Si llega mamá, lo primero que hago es buscar a la gata. Y subo a la azotea por si anda acechando a las avispas, o duerme, o se esconde entre las macetas. ¡Chilindrina, Lindra, Gatona, Abriguito de Pieles! ¡Baja que está aquí la abuela!
Y cuando buenamente se deja y le doy alcance, se la llevo a mamá, y mamá la coge y le dice una letanía de palabras, le acaricia la barriga y el cuellecito y se la sienta en el regazo. Entonces mi madre se vuelve tierna, y adquiere una aureola de indefensa bondad que encuentra el mejor sitio de mi corazón y da con el recoveco donde guardo las lágrimas dulces, las que se hacen de amor y no de la experiencia de la vida. Y empiezo a saber de la ternura de mi madre, y de los arrullos que me haría cuando yo estaba encaprichada en la riada de su leche. Y, pensando, le deshollino el alma. Comprendo la telaraña que la envolvió, su mundo triste, el raído argumento que le otorgó la historia y el parapeto que construyen los que quieren ser fuertes para ocultar su debilidad, la cáscara hostil que cobija a la almendra…

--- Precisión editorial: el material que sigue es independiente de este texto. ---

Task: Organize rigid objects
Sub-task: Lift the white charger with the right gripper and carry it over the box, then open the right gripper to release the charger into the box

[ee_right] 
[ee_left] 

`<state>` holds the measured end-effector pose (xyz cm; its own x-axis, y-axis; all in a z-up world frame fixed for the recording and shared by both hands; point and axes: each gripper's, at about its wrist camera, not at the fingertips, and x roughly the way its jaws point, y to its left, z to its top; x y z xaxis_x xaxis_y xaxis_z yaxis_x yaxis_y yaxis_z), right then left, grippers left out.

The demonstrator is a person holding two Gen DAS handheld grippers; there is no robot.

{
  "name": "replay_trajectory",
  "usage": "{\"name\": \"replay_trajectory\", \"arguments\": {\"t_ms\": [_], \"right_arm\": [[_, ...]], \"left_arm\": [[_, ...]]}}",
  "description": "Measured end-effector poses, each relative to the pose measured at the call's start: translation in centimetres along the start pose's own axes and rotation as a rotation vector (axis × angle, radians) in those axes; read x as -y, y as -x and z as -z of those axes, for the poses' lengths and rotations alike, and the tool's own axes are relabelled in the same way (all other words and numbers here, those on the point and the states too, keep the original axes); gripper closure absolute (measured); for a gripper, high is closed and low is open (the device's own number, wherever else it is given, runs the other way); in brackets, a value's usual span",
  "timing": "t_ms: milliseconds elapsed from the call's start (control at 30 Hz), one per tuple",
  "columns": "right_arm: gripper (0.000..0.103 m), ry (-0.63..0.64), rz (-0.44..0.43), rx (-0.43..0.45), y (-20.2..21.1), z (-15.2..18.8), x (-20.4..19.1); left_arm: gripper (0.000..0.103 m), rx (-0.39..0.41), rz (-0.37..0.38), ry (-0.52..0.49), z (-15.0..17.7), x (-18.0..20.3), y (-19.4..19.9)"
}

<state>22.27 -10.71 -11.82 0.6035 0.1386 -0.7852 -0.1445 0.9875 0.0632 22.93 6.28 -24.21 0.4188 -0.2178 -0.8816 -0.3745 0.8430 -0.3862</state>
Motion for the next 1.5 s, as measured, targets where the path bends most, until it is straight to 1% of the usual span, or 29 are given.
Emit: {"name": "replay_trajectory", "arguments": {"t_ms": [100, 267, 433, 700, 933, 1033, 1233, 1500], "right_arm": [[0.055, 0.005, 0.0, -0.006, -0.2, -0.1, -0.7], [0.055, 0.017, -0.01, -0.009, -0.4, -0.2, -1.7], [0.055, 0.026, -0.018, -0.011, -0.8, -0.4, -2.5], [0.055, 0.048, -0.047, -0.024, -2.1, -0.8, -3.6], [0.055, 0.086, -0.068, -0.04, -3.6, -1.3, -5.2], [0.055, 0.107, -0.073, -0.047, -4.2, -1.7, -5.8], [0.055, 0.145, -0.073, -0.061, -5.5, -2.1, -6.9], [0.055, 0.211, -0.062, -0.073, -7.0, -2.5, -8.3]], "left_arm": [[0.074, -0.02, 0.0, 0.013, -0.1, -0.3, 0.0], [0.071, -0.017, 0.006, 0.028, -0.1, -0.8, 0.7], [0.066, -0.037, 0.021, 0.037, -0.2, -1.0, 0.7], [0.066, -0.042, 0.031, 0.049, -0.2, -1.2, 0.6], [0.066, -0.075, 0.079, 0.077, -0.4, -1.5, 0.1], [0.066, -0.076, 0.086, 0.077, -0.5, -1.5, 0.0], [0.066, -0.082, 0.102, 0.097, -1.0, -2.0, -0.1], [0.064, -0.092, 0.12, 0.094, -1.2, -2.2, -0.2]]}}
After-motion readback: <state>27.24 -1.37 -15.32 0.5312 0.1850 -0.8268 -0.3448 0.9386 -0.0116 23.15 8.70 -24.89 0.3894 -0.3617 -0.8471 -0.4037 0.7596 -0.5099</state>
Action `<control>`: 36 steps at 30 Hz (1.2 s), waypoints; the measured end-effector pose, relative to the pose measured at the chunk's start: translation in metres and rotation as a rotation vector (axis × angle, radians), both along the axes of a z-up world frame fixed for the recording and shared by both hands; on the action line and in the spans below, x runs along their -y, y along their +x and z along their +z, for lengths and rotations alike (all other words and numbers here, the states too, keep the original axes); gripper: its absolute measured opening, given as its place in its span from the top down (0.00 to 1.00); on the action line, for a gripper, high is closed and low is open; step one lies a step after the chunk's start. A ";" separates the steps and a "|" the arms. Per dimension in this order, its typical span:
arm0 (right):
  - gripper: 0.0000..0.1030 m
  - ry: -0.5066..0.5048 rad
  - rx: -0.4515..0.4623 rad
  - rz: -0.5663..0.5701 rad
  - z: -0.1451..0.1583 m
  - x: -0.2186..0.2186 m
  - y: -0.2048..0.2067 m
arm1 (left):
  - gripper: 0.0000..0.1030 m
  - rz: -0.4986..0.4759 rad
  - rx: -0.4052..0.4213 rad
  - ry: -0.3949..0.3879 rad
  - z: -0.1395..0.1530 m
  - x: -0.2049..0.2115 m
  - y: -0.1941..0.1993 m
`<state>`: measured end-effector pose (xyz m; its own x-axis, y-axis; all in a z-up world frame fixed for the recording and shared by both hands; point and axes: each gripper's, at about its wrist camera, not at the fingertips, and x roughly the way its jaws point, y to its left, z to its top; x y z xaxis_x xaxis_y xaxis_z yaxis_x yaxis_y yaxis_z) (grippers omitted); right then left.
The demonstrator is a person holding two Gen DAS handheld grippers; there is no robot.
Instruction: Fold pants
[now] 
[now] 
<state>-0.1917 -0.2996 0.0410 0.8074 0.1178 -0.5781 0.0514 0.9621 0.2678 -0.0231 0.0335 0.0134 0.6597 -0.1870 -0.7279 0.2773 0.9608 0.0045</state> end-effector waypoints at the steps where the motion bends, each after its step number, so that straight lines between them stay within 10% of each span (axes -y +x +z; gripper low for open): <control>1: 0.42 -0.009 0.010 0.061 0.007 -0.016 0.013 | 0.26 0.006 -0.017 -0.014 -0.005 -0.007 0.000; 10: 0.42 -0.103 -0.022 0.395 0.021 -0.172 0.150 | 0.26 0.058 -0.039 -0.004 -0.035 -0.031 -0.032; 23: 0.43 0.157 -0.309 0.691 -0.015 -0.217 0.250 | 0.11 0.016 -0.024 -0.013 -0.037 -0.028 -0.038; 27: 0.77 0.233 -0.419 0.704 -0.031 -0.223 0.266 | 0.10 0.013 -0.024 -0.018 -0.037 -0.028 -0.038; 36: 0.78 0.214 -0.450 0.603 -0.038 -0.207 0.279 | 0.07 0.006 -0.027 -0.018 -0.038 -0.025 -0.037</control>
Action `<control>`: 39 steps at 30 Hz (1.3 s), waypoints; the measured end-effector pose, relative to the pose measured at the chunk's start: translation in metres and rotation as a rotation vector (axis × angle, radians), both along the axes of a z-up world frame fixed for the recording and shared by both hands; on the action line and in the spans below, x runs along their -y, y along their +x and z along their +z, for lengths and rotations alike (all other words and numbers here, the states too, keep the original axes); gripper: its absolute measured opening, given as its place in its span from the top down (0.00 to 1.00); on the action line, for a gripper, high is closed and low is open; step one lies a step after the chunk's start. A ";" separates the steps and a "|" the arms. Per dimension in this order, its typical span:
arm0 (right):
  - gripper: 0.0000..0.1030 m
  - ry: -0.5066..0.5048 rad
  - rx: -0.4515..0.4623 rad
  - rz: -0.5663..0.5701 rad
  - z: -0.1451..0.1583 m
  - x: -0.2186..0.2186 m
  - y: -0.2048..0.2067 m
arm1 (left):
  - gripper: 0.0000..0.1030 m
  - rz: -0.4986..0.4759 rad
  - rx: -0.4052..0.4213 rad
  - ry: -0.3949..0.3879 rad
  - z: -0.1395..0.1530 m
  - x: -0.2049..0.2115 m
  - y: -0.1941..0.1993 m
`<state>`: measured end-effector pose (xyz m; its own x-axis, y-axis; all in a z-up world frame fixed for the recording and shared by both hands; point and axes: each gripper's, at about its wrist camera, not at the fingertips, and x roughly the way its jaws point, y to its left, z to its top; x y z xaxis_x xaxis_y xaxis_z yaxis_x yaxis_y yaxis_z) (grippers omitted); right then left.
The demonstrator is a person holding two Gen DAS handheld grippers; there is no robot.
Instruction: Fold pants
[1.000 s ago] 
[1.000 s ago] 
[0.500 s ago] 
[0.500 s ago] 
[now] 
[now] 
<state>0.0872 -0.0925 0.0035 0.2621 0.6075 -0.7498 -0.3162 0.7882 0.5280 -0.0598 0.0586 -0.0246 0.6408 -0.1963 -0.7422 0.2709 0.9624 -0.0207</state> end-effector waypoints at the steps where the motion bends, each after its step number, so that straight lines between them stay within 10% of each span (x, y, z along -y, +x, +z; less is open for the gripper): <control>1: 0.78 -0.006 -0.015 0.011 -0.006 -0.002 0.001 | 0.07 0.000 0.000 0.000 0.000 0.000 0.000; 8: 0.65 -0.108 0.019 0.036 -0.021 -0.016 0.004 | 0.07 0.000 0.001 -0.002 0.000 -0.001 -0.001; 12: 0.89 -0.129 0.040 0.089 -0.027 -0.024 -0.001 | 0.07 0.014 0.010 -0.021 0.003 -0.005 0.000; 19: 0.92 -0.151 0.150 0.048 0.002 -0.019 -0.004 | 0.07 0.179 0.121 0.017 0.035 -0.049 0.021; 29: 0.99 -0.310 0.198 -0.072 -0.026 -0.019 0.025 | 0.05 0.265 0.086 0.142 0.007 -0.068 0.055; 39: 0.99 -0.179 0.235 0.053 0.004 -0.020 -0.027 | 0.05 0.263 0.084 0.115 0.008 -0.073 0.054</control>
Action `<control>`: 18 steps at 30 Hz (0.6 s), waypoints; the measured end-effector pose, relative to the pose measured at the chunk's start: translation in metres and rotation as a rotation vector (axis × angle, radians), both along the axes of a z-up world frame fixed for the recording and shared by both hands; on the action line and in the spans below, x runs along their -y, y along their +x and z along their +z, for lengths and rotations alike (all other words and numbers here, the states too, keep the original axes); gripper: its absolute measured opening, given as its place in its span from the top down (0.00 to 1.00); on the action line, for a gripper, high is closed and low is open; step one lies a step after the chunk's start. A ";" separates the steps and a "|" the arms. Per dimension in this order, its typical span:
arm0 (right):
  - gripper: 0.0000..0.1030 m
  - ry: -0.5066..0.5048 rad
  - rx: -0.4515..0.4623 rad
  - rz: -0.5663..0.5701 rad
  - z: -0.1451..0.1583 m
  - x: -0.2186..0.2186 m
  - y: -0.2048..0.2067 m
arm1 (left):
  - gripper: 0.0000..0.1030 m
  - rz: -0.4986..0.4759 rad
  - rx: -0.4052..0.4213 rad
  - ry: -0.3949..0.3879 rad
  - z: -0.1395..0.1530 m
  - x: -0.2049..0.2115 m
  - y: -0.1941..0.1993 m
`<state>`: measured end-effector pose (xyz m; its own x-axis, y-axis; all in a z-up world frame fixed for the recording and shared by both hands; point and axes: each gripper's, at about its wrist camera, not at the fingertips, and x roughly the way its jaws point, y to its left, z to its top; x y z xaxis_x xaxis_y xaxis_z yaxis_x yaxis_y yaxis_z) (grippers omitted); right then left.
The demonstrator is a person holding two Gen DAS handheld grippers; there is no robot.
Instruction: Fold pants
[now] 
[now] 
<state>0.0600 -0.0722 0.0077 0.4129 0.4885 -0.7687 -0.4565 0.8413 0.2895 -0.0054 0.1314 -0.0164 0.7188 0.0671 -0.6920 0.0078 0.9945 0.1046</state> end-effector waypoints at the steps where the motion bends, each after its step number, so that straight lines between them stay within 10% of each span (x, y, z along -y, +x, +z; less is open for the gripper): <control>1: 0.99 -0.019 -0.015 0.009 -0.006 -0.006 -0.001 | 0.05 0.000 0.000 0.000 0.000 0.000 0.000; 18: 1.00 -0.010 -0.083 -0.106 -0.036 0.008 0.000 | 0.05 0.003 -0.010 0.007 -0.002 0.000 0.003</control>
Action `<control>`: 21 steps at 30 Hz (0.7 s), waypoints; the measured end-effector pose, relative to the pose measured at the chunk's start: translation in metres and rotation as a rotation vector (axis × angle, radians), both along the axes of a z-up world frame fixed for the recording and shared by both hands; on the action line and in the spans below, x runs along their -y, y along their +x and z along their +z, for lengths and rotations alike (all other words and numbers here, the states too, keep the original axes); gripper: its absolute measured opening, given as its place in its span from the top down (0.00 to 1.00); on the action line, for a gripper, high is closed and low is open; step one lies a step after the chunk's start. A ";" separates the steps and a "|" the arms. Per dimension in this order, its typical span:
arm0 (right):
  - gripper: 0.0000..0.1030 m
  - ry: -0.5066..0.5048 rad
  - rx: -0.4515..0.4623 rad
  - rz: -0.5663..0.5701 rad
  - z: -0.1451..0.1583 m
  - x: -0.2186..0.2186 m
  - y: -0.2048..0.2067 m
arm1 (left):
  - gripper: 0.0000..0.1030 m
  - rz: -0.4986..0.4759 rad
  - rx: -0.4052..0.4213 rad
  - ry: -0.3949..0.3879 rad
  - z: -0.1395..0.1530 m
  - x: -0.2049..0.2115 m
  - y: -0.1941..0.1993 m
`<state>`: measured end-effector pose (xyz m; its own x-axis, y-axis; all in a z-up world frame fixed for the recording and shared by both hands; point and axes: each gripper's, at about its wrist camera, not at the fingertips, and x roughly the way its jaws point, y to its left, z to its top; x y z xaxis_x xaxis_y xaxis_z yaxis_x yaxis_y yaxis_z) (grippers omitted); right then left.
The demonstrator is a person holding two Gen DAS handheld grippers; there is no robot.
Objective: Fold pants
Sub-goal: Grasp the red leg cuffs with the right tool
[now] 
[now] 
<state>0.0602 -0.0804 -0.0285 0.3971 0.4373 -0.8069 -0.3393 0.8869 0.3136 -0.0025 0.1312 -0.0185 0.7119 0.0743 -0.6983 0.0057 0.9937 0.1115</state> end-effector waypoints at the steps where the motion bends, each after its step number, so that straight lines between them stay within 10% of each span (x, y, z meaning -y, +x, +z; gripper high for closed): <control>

Y todo se vuelve diáfano y misterioso a la vez, porque yo, cuando ella no está, cojo a la gata, me la llevo a la cara, la beso y le digo gata mamá. Y es curioso, ¿cómo es que el animal me mira con los ojos grandes, verdes y humanos que tenía mi abuela?
Rosa Díaz
Del libro Gata mamá, editorial Hiperión, Madrid, 2002.